ASSIGNMENT: Look at every line below and count those containing "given". Answer with the number only.

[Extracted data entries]
::::

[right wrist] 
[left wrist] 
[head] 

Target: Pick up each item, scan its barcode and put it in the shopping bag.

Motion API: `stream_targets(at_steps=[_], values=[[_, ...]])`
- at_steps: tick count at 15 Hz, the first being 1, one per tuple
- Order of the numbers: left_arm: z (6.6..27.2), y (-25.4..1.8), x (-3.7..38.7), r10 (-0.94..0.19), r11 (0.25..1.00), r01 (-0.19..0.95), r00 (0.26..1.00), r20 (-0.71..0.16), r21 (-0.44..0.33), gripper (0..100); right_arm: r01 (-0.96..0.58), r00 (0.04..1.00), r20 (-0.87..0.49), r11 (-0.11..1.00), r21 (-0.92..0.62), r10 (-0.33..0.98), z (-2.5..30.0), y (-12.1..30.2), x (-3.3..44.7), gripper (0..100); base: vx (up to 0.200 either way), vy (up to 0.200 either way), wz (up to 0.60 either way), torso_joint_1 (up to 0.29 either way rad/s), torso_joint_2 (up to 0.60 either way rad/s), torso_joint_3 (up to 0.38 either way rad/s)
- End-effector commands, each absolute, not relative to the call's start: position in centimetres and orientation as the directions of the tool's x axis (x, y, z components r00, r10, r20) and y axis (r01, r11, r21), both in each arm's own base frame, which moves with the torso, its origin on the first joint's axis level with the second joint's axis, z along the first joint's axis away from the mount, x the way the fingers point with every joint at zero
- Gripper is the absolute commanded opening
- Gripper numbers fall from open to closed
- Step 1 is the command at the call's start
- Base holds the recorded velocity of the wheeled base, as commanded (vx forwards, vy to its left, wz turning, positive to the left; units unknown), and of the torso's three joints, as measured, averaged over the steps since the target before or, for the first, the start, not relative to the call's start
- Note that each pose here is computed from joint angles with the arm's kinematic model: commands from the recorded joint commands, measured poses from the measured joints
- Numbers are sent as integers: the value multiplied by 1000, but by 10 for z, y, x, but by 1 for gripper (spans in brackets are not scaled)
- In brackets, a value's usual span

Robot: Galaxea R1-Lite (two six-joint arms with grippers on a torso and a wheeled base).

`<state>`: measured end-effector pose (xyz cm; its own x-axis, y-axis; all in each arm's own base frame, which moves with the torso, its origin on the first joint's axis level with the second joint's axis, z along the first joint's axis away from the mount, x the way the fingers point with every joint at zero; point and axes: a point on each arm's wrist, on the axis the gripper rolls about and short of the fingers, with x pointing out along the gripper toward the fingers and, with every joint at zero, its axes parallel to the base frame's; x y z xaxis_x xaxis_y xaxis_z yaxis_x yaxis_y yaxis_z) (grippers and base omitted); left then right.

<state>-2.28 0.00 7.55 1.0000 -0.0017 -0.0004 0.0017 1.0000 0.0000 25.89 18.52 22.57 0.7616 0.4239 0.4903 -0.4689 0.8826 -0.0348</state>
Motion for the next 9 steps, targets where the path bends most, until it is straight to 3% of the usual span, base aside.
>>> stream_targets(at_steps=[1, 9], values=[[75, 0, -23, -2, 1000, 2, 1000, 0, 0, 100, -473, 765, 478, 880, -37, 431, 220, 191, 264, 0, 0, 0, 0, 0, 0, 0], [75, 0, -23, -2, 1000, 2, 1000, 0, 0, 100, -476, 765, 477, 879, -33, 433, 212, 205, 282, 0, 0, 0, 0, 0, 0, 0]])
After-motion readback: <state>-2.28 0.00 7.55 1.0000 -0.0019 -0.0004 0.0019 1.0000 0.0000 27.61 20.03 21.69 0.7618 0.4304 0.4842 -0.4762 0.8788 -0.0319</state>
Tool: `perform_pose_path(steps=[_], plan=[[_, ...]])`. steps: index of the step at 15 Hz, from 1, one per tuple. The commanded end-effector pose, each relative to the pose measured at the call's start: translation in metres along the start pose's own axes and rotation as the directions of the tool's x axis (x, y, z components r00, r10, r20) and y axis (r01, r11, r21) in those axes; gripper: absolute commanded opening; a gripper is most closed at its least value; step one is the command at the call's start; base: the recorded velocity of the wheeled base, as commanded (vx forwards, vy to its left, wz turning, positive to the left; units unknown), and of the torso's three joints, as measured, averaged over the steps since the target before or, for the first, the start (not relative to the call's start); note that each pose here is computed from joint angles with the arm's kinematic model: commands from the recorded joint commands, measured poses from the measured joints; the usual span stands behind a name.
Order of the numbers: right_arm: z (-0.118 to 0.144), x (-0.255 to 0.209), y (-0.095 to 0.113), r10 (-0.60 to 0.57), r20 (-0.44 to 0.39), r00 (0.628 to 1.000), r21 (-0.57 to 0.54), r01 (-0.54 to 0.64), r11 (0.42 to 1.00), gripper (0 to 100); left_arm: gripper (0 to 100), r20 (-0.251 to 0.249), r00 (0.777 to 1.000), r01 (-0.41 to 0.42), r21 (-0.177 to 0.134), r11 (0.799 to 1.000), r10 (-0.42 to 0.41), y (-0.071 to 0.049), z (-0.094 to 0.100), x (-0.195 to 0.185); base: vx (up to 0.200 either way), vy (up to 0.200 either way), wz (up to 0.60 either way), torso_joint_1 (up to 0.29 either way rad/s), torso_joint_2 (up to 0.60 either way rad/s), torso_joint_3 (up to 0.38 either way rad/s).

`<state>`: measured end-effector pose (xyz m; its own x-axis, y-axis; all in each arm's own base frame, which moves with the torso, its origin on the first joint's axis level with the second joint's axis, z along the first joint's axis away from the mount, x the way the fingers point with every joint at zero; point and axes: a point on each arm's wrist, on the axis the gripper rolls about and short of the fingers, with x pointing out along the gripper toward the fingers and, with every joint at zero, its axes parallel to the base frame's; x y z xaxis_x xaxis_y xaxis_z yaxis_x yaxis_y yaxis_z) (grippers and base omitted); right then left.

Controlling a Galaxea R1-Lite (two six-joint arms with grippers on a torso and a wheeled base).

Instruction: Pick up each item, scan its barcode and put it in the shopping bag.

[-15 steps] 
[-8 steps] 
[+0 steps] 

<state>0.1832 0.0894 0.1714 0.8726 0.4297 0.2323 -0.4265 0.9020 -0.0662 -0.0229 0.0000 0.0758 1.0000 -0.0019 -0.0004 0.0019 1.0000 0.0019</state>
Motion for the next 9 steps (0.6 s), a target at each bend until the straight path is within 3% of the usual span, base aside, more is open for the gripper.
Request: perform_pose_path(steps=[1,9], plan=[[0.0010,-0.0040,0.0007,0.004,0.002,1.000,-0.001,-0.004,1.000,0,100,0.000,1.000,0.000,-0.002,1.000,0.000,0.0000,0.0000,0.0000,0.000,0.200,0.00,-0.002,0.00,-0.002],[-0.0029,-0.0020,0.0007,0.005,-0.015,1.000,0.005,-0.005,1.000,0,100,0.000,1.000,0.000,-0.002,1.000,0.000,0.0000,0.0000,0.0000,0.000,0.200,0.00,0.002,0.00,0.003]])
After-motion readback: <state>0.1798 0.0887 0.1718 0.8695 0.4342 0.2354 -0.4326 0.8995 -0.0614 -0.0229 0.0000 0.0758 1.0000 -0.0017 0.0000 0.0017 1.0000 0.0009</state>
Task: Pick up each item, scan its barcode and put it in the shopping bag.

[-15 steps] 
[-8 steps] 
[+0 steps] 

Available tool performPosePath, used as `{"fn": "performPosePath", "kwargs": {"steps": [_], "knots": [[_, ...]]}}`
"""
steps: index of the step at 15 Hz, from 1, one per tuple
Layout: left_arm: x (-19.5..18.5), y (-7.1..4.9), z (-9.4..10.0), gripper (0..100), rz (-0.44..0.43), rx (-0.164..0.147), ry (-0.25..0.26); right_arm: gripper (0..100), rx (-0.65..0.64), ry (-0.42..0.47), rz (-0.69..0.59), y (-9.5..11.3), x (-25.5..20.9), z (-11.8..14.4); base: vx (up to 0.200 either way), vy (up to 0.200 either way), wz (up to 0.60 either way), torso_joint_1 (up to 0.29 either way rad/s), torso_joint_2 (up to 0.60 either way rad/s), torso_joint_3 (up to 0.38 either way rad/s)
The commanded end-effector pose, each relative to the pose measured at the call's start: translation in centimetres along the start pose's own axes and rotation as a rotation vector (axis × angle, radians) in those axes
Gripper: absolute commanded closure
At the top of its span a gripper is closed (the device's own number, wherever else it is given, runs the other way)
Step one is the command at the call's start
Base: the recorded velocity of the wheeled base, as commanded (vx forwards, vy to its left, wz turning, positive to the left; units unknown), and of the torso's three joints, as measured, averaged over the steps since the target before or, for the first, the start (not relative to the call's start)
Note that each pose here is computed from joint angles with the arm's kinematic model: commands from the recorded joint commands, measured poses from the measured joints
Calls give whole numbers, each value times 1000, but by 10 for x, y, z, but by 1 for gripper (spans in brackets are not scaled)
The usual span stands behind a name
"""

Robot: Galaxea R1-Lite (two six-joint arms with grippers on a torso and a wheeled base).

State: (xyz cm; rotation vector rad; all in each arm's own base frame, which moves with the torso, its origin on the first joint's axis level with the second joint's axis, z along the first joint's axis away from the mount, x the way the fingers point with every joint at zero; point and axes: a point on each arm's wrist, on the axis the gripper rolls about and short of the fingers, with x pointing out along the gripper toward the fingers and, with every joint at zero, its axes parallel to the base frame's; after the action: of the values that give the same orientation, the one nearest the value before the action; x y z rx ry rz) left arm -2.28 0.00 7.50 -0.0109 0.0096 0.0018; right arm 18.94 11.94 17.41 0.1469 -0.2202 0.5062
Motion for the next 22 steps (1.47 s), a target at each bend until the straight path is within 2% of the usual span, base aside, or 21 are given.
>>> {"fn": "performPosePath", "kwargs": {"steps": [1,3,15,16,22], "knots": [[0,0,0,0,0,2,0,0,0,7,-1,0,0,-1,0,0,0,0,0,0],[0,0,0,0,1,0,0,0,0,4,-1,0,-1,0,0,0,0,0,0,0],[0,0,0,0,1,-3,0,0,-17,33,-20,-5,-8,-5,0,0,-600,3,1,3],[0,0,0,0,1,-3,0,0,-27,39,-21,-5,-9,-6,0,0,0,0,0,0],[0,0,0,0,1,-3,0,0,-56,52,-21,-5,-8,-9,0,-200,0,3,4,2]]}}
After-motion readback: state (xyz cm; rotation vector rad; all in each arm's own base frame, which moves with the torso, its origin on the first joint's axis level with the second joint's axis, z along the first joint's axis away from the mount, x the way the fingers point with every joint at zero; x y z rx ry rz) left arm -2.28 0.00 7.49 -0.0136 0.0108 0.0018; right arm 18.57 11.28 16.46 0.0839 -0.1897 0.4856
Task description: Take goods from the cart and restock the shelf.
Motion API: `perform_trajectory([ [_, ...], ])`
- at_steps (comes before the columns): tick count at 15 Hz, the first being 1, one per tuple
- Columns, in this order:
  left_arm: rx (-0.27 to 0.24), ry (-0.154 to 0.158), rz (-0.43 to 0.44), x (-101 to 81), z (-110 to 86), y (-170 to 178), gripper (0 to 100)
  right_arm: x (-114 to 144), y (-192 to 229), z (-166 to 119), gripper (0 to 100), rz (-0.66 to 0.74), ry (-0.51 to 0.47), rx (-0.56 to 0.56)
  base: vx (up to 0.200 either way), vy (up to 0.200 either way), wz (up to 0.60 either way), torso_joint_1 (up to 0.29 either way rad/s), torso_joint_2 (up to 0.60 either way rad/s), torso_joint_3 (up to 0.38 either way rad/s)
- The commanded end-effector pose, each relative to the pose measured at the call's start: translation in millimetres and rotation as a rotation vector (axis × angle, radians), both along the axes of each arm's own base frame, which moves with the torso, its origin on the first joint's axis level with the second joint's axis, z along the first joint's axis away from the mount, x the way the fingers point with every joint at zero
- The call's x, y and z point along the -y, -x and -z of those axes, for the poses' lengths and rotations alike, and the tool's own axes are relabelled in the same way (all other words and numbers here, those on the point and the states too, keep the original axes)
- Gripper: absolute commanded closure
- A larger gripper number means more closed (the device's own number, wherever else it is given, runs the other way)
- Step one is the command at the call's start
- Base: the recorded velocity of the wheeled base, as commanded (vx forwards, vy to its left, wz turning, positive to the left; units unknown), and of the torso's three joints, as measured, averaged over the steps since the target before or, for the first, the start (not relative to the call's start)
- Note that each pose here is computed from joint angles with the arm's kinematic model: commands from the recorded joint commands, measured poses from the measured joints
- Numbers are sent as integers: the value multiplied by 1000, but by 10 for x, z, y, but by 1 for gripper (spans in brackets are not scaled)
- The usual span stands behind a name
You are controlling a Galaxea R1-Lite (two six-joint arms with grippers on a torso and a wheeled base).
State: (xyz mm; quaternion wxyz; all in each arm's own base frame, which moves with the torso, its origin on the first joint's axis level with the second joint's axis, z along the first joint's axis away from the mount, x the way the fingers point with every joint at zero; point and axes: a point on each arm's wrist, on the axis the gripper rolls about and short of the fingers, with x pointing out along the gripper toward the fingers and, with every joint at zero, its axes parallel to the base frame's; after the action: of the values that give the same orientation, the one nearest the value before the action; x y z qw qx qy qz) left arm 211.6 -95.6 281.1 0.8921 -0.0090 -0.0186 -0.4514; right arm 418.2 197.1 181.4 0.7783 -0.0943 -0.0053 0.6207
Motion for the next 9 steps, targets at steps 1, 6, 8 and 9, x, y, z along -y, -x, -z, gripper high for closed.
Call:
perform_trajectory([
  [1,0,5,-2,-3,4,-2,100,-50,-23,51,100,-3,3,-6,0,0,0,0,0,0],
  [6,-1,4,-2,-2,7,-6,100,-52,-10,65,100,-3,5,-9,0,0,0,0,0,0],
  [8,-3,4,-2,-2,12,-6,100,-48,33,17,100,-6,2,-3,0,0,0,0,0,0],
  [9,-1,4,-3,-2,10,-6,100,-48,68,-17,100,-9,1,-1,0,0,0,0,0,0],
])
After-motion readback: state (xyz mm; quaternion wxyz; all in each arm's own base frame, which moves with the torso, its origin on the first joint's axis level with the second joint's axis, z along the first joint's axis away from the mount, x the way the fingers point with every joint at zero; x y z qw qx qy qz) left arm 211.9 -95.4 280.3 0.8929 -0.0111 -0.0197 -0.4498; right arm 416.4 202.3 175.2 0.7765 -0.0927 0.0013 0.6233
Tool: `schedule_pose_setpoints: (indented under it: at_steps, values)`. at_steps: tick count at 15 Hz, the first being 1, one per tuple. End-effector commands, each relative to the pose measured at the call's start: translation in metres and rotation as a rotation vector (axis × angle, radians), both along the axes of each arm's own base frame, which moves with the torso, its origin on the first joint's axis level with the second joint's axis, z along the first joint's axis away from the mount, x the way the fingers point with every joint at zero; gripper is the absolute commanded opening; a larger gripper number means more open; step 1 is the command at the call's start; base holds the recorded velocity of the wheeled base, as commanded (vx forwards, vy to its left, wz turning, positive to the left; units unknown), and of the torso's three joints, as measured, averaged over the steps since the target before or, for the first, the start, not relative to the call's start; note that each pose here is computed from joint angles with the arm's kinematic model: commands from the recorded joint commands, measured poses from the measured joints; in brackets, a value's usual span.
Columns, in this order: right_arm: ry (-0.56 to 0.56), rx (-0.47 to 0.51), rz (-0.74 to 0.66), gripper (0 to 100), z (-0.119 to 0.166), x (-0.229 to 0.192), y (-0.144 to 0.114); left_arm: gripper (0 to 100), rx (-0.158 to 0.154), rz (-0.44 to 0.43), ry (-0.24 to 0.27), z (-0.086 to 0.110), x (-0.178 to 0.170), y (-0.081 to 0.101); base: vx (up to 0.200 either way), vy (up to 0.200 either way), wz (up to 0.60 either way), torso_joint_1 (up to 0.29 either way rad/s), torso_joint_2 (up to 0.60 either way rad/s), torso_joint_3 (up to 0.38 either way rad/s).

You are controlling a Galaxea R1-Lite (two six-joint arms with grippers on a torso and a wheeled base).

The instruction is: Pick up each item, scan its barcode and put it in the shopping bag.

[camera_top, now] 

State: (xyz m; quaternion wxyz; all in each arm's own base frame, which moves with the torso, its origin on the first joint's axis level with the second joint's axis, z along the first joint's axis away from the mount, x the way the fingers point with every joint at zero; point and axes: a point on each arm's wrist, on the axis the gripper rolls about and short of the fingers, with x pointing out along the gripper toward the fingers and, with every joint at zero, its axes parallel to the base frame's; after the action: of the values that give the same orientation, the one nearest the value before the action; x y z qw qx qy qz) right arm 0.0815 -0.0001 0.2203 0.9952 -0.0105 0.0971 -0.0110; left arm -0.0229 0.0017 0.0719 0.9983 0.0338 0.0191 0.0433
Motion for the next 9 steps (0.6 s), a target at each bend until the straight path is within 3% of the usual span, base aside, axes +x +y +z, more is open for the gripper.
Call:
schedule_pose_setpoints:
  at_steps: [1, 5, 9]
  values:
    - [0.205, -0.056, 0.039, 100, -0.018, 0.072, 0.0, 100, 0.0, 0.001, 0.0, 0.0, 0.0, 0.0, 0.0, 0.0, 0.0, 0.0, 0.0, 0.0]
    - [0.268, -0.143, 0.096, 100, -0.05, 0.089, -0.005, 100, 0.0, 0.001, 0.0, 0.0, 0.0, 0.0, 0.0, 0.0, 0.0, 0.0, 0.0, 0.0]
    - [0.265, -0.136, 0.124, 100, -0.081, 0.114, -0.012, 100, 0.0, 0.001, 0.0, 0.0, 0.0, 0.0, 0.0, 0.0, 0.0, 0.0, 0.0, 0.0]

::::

REPLY: 3